Porté par l’Union démocratique du Centre (UDC), le texte propose d’inscrire ce plafond dans la Constitution et de restreindre l’immigration, notamment en matière d’asile et de regroupement familial.
Il prévoit une première série de mesures dès que la population atteindrait 9,5 millions d’habitants, puis, en dernier recours, une remise en cause des accords de libre circulation avec l’Union européenne si le seuil de 10 millions était dépassé.
Le projet est rejeté par le gouvernement, le Parlement et la majorité des partis politiques, qui redoutent des conséquences économiques et diplomatiques.
Selon eux, la limitation de l’immigration pourrait fragiliser le marché du travail et les relations avec l’UE.
Malgré ces oppositions, l’initiative bénéficie d’un certain soutien dans l’opinion. Un sondage publié fin avril par l’institut Leewas indique qu’une courte majorité de la population y serait favorable.
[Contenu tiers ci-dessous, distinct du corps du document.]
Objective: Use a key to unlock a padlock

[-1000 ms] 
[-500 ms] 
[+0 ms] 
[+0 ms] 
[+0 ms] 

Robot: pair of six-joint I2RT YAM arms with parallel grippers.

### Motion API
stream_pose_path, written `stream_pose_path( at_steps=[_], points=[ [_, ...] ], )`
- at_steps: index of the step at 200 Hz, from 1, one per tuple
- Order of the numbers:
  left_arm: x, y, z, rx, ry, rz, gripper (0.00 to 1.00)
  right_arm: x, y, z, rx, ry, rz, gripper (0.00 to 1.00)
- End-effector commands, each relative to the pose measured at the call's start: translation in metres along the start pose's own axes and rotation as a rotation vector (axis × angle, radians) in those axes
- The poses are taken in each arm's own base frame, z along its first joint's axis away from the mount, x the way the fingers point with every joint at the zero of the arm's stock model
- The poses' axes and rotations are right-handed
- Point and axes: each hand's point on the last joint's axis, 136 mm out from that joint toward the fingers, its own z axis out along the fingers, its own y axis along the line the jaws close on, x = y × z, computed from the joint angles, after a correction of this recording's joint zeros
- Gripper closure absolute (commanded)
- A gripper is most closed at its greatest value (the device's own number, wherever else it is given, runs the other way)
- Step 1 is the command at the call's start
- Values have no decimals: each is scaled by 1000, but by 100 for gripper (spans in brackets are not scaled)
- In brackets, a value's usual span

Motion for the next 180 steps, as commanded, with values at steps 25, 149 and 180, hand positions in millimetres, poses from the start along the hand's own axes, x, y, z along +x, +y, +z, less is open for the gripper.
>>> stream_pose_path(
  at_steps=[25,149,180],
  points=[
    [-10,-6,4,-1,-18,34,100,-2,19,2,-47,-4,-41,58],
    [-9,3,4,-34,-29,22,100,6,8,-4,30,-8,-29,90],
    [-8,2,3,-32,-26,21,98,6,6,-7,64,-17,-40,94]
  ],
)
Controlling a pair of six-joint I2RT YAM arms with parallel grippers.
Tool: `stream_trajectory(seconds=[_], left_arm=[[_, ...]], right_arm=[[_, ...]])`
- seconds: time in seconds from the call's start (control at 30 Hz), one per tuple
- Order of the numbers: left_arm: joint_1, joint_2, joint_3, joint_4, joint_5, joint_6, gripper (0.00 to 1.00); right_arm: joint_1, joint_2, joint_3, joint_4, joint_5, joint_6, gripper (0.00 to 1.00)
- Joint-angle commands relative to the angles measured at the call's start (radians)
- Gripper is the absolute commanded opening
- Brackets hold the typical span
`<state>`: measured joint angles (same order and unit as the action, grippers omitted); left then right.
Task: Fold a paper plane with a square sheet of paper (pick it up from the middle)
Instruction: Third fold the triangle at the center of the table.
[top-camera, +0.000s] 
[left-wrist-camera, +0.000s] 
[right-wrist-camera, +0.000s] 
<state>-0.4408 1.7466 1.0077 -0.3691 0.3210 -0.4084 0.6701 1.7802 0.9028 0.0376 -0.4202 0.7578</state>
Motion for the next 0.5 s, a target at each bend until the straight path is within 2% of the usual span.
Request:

Selon les projections de l’Office fédéral de la statistique, la population suisse, estimée à environ 9 millions d’habitants en 2024, pourrait atteindre 10,5 millions à l’horizon 2055, une évolution qui alimente les inquiétudes des partisans du texte.
Les opposants dénoncent pour leur part une mesure jugée restrictive et potentiellement préjudiciable à l’économie, rappelant que l’immigration de travail joue un rôle central dans plusieurs secteurs.
Ce référendum s’inscrit dans la continuité de précédentes consultations populaires sur l’immigration, notamment celle de 2014 sur « l’immigration de masse ».